PARTITION Maintenance in MySQL

Table of Contents

First, my Opinions on PARTITIONing
Use Cases for PARTITIONing
AUTO_INCREMENT in PARTITION
The Maintenance Situation
The Problem
High Level View of the Code
Why?
When to do the ALTERs?
Variants
Detailed code
Postlog
Brought to you by Rick James


First, my Opinions on PARTITIONing


Taken from
Rick's RoTs - Rules of Thumb for MySQL
    ⚈  #1: Don't use PARTITIONing until you know how and why it will help.
    ⚈  Don't use PARTITION unless you will have >1M rows
    ⚈  No more than 50 PARTITIONs on a table (open, show table status, etc, are impacted) (fixed in 5.6.6?)
    ⚈  PARTITION BY RANGE is the only useful method.
    ⚈  SUBPARTITIONs are not useful.
    ⚈  The partition field should not be the field first in any key.
    ⚈  It is OK to have an AUTO_INCREMENT as the first part of a compound key, or in a non-UNIQUE index.

It is so tempting to believe that PARTITIONing will solve performance problems. But it is so often wrong.

PARTITIONing splits up one table into several smaller tables. But table size is rarely a performance issue. Instead, I/O time and indexes are the issues.

An AUTO_INCREMENT column must be the first column in some index. (That lets the engine find the 'next' value when opening the table.) It does not have to be the only field, nor does it have to be PRIMARY or UNIQUE. If it is not UNIQUE, you _could_ INSERT a duplicate id if you _explicitly_ provide the number.

Use Cases for PARTITIONing


Use case #1. Perhaps the most common use case where PARTITIONing shines is the the dataset where "old" data is deleted from the table. RANGE PARTITIONing by day (or other unit of time) lets you do a nearly instantaneous DROP PARTITION plus REORGANIZE PARTITION instead of a much slower DELETE. Much of this blog is focused on this use case. This use case is also discussed in
Big DELETEs

Use case #2. INDEXes are inherently one-dimensional. Finding the nearest 10 pizza parlors on a map needs a 2D index. Partition pruning sort of gives a second dimension. See Latitude/Longitude Indexing

Use case #3. This is a bit complicated to explain. Given this combination:
    ⚈  A table's index is too big to be cached, but the index for one partition is cacheable
    ⚈  The index is randomly accessed
    ⚈  Data ingestion would normally be I/O bound due to updating the index
Partitioning can keep all the index "hot" in RAM, thereby avoiding a lot of I/O.

Use case #4. Using EXPORT/IMPORT partition for quickly archiving or importing data. (IMPORTing could be tricky because of the partition key.) See also Transportable Tablespaces for InnoDB Partitions
For now, stick to the section "But how to do this in 5.6?"

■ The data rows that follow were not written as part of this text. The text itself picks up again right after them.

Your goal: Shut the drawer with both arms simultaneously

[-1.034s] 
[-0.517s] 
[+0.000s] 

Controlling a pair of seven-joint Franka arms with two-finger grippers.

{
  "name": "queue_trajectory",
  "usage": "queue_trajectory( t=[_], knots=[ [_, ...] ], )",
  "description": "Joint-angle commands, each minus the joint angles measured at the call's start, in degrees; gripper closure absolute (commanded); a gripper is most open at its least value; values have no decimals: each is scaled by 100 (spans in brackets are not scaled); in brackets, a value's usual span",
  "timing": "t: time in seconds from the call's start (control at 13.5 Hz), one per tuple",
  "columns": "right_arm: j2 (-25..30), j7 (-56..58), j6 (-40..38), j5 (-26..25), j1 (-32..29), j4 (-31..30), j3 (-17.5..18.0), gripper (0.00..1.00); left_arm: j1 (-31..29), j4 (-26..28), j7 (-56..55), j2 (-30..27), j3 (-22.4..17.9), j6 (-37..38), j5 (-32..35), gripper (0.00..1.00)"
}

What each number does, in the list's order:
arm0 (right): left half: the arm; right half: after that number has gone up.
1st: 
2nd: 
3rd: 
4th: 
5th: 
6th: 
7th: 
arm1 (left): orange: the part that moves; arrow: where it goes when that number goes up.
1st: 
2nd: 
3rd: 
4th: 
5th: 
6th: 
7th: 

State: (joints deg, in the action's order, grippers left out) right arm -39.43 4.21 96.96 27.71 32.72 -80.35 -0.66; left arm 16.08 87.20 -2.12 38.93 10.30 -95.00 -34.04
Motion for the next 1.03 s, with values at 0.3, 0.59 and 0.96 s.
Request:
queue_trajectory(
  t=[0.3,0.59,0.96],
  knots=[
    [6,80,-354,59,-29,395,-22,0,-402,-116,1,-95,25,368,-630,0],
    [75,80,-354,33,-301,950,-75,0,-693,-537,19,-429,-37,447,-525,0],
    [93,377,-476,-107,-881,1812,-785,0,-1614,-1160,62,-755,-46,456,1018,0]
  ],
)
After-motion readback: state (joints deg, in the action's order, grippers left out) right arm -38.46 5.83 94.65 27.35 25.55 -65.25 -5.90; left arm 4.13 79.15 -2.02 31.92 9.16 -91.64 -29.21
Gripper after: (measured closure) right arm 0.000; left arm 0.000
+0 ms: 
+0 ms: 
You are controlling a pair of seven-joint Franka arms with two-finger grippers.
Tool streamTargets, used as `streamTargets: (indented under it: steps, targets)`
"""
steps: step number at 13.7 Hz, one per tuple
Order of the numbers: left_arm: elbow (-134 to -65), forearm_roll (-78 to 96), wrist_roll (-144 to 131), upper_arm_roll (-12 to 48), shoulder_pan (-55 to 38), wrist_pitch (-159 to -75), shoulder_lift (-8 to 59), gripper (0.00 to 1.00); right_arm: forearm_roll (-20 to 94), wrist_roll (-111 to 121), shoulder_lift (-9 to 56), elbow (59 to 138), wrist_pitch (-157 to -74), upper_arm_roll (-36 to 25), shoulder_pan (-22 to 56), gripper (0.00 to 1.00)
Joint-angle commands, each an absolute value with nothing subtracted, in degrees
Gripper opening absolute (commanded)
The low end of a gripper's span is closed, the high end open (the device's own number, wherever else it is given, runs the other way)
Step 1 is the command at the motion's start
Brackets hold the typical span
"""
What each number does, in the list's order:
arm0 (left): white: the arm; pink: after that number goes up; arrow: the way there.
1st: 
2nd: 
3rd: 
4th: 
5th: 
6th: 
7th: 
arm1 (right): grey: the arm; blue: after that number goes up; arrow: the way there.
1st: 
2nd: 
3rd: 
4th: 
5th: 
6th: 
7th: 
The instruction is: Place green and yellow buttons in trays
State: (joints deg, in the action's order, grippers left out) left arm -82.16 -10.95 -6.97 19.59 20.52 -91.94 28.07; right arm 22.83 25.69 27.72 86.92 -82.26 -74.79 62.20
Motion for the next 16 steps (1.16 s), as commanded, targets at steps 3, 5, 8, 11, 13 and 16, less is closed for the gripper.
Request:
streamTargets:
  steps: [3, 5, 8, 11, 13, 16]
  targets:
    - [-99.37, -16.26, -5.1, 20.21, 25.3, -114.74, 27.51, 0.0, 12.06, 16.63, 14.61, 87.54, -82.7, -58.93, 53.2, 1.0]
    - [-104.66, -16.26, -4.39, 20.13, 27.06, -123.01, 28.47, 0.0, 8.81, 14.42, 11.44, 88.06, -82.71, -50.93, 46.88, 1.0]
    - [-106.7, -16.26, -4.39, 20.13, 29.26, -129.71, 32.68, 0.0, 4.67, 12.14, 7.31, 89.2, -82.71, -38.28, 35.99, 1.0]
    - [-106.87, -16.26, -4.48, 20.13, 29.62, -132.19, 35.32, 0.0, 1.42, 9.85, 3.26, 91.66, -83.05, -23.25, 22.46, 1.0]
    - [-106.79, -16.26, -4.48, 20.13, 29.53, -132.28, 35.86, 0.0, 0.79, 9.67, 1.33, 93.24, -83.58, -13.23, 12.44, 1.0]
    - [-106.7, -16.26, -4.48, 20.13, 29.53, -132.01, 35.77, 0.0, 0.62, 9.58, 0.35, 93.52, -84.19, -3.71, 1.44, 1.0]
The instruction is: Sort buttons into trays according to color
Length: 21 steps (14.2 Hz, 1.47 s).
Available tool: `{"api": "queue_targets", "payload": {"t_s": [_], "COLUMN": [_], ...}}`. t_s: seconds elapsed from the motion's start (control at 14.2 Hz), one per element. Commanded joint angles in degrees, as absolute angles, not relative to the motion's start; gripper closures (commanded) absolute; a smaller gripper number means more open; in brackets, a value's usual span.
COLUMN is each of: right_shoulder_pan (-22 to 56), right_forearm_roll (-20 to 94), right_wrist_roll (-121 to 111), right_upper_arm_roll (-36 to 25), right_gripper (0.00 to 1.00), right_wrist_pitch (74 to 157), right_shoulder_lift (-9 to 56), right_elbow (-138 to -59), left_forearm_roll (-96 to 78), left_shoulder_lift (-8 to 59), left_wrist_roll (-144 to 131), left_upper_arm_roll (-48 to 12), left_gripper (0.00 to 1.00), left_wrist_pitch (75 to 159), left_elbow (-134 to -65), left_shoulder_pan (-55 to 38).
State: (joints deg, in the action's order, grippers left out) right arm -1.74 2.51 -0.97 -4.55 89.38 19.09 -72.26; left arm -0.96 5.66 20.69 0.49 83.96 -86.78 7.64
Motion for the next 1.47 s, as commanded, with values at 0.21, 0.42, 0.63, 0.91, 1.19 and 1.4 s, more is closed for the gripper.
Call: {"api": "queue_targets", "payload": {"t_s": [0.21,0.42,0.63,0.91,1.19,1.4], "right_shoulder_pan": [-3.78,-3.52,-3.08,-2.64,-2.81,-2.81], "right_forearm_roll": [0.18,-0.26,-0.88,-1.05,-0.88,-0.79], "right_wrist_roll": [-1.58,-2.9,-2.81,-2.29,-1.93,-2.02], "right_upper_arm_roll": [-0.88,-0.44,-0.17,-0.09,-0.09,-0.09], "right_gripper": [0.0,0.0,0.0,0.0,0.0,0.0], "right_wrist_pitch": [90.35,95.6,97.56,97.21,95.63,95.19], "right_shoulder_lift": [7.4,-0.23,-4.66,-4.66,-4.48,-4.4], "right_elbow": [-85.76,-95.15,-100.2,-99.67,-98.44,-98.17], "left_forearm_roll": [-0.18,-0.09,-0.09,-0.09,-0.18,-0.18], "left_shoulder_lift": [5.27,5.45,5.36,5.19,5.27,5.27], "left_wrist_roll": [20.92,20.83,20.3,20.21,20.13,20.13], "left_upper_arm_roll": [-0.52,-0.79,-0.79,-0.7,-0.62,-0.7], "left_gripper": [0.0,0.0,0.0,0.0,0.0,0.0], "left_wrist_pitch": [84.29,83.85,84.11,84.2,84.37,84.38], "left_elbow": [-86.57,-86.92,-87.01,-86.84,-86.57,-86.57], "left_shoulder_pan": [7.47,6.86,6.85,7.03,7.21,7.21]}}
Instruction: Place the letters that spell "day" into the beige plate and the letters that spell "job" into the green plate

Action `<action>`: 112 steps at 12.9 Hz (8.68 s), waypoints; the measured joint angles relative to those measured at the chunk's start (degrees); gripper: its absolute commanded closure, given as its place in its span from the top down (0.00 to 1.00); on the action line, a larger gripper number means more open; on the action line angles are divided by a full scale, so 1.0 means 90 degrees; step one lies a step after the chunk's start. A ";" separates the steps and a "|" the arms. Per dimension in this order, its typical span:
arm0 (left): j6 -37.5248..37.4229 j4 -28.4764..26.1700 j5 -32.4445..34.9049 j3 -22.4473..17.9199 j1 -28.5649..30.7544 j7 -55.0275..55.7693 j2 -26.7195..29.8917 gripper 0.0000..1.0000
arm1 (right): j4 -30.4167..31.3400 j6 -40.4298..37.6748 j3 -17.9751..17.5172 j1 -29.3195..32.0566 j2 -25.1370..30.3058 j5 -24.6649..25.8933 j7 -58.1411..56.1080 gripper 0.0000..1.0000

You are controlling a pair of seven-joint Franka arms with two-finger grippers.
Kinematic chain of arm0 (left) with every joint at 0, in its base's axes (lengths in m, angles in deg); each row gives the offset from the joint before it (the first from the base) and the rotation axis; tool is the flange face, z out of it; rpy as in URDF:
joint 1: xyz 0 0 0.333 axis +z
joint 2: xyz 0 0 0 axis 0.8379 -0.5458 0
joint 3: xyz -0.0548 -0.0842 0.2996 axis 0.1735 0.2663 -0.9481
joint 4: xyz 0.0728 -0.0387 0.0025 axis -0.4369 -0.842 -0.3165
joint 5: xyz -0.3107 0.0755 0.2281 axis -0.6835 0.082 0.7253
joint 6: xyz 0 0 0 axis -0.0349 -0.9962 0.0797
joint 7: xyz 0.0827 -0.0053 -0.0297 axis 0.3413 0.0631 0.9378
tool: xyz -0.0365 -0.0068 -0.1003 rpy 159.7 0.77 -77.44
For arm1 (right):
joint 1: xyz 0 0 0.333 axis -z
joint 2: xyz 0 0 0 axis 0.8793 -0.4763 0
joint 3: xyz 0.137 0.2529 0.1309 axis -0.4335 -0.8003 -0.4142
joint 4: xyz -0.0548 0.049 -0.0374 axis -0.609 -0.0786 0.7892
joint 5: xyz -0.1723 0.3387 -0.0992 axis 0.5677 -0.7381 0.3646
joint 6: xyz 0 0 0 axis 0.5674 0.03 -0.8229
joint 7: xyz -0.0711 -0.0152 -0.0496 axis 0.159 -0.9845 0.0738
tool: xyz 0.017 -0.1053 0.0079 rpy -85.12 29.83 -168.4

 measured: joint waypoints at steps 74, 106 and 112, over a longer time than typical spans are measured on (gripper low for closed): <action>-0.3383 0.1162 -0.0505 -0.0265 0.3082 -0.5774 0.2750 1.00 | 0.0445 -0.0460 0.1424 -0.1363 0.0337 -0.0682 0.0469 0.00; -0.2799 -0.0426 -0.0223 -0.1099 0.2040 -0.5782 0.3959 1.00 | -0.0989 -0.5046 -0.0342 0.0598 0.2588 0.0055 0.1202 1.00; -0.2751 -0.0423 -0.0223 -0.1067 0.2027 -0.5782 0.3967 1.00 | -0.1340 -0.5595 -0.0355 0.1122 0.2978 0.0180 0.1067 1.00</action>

Note that almost always, these use cases involve RANGE partitioning, not the other forms.

AUTO_INCREMENT in PARTITION


    ⚈  For AUTO_INCREMENT to work (in any table), it must be the first field in some index. Period.
    ⚈  AUTO_INCREMENT need not be UNIQUE. What you lose: prevention of explicitly inserting a duplicate id. (This is rarely needed, anyway.)
Examples (where id is AUTO_INCREMENT):
    ⚈  PRIMARY KEY (...), INDEX(id)
    ⚈  PRIMARY KEY (...), UNIQUE(id, partition_key) -- not useful
    ⚈  INDEX(id), INDEX(...) (but no UNIQUE keys)
    ⚈  PRIMARY KEY(id), ... -- works only if id is the partition key (not very useful)

The Maintenance Situation


You have a large table that is growing on one end and being pruned on the other. Examples include news, logs, and other transient information. PARTITION BY RANGE is an excellent vehicle for such a table.
    ⚈  DROP PARTITION is much faster than DELETE. (This is the big reason for doing this.)
    ⚈  Queries often limit themselves to 'recent' data, thereby taking advantage of "partition pruning".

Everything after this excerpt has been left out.